Write out the full listing, matching it line for line.

▶ [SOURCE DATA]
----------

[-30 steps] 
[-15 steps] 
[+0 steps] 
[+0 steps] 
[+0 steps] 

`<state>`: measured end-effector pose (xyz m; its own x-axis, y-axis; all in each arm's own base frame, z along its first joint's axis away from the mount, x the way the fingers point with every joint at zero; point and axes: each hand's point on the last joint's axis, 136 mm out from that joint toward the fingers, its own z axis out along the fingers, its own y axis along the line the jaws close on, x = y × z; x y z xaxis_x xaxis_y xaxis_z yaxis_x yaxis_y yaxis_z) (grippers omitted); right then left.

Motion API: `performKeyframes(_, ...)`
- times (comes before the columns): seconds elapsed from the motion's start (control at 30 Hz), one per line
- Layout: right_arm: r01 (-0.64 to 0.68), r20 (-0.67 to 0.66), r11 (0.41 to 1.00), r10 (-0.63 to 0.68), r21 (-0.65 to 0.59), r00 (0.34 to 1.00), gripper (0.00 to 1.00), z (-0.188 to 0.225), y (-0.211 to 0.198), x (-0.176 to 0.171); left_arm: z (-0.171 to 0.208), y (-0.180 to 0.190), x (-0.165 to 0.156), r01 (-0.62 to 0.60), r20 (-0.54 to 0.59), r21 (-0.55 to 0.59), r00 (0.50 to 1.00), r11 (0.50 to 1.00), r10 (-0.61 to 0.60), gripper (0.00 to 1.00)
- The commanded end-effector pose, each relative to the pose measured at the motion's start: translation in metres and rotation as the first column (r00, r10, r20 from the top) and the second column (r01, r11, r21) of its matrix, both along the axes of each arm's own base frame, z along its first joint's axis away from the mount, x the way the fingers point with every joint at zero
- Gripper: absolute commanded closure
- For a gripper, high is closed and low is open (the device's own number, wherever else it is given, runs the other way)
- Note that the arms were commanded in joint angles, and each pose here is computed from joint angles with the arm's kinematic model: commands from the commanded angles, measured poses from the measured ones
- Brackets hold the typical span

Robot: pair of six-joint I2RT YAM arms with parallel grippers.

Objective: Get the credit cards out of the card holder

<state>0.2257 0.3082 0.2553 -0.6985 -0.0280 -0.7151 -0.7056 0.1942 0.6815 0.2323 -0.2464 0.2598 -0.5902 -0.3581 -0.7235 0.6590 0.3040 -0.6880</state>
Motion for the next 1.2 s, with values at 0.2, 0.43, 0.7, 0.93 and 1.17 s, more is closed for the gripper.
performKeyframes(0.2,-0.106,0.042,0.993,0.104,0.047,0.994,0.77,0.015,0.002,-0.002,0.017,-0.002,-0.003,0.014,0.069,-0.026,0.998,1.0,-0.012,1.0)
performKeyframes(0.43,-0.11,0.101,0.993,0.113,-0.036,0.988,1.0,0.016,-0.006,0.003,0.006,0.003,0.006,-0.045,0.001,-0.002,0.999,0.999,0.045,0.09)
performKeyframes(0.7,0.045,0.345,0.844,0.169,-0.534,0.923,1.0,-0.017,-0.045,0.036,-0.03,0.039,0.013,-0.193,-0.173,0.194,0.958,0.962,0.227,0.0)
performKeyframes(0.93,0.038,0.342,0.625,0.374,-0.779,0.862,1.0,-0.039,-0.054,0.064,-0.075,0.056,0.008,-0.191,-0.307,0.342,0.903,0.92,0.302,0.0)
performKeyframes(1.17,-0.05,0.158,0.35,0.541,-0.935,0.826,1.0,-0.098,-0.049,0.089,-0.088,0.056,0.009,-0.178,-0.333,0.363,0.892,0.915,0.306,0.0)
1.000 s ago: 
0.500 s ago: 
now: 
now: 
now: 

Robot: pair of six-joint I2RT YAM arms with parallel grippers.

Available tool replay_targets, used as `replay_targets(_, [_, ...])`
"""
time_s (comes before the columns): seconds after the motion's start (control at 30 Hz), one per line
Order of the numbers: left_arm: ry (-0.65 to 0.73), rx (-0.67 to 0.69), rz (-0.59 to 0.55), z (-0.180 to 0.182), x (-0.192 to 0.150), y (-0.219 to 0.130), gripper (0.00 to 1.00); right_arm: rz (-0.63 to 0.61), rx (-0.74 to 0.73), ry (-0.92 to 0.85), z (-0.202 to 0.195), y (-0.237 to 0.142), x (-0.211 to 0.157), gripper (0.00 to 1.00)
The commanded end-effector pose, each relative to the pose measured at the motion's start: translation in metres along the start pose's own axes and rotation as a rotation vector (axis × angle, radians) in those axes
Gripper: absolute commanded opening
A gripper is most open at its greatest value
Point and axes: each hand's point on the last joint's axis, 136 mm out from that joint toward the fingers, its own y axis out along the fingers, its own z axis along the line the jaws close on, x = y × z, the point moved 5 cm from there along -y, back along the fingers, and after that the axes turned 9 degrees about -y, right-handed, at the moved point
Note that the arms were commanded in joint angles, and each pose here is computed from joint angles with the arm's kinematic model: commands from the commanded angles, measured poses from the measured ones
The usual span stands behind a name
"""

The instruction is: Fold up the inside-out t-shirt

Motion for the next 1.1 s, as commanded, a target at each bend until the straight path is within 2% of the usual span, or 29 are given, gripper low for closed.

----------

▶ [ANSWER TO THE PROBLEM]
[-30 steps] 
[-15 steps] 
[+0 steps] 
[+0 steps] 
[+0 steps] 

`<state>`: measured end-effector pose (xyz m; its own x-axis, y-axis; all in each arm's own base frame, z along its first joint's axis away from the mount, x the way the fingers point with every joint at zero; point and axes: each hand's point on the last joint's axis, 136 mm out from that joint toward the fingers, its own z axis out along the fingers, its own y axis along the line the jaws close on, x = y × z; x y z xaxis_x xaxis_y xaxis_z yaxis_x yaxis_y yaxis_z) (grippers omitted); right then left.

Motion API: `performKeyframes(_, ...)`
- times (comes before the columns): seconds elapsed from the motion's start (control at 30 Hz), one per line
- Layout: right_arm: r01 (-0.64 to 0.68), r20 (-0.67 to 0.66), r11 (0.41 to 1.00), r10 (-0.63 to 0.68), r21 (-0.65 to 0.59), r00 (0.34 to 1.00), gripper (0.00 to 1.00), z (-0.188 to 0.225), y (-0.211 to 0.198), x (-0.176 to 0.171); left_arm: z (-0.171 to 0.208), y (-0.180 to 0.190), x (-0.165 to 0.156), r01 (-0.62 to 0.60), r20 (-0.54 to 0.59), r21 (-0.55 to 0.59), r00 (0.50 to 1.00), r11 (0.50 to 1.00), r10 (-0.61 to 0.60), gripper (0.00 to 1.00)
- The commanded end-effector pose, each relative to the pose measured at the motion's start: translation in metres and rotation as the first column (r00, r10, r20 from the top) and the second column (r01, r11, r21) of its matrix, both along the axes of each arm's own base frame, z along its first joint's axis away from the mount, x the way the fingers point with every joint at zero
- Gripper: absolute commanded closure
- For a gripper, high is closed and low is open (the device's own number, wherever else it is given, runs the other way)
- Note that the arms were commanded in joint angles, and each pose here is computed from joint angles with the arm's kinematic model: commands from the commanded angles, measured poses from the measured ones
- Brackets hold the typical span

Robot: pair of six-joint I2RT YAM arms with parallel grippers.

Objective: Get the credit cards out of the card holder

<state>0.2257 0.3082 0.2553 -0.6985 -0.0280 -0.7151 -0.7056 0.1942 0.6815 0.2323 -0.2464 0.2598 -0.5902 -0.3581 -0.7235 0.6590 0.3040 -0.6880</state>
Motion for the next 1.2 s, with values at 0.2, 0.43, 0.7, 0.93 and 1.17 s, more is closed for the gripper.
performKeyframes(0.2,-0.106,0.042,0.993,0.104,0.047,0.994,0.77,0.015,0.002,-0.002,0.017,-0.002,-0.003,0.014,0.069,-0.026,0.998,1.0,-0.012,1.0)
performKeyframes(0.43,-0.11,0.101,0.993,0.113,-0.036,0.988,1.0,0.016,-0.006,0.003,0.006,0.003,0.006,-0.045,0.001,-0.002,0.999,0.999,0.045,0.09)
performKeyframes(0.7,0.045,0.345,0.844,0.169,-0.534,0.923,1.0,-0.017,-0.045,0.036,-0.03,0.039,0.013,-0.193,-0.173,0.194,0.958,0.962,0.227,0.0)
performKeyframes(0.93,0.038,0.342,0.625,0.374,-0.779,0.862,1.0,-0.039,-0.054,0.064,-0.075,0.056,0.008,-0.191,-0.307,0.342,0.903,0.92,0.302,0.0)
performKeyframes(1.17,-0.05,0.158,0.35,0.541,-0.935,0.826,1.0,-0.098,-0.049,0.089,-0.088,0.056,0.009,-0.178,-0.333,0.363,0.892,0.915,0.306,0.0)
1.000 s ago: 
0.500 s ago: 
now: 
now: 
now: 

Robot: pair of six-joint I2RT YAM arms with parallel grippers.

Available tool replay_targets, used as `replay_targets(_, [_, ...])`
"""
time_s (comes before the columns): seconds after the motion's start (control at 30 Hz), one per line
Order of the numbers: left_arm: ry (-0.65 to 0.73), rx (-0.67 to 0.69), rz (-0.59 to 0.55), z (-0.180 to 0.182), x (-0.192 to 0.150), y (-0.219 to 0.130), gripper (0.00 to 1.00); right_arm: rz (-0.63 to 0.61), rx (-0.74 to 0.73), ry (-0.92 to 0.85), z (-0.202 to 0.195), y (-0.237 to 0.142), x (-0.211 to 0.157), gripper (0.00 to 1.00)
The commanded end-effector pose, each relative to the pose measured at the motion's start: translation in metres along the start pose's own axes and rotation as a rotation vector (axis × angle, radians) in those axes
Gripper: absolute commanded opening
A gripper is most open at its greatest value
Point and axes: each hand's point on the last joint's axis, 136 mm out from that joint toward the fingers, its own y axis out along the fingers, its own z axis along the line the jaws close on, x = y × z, the point moved 5 cm from there along -y, back along the fingers, and after that the axes turned 9 degrees about -y, right-handed, at the moved point
Note that the arms were commanded in joint angles, and each pose here is computed from joint angles with the arm's kinematic model: commands from the commanded angles, measured poses from the measured ones
The usual span stands behind a name
"""

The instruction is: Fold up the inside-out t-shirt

Motion for the next 1.1 s, as commanded, a target at each bend until the straight path is within 2% of the usual span, or 29 are given, gripper low for closed.

No more is needed for this answer.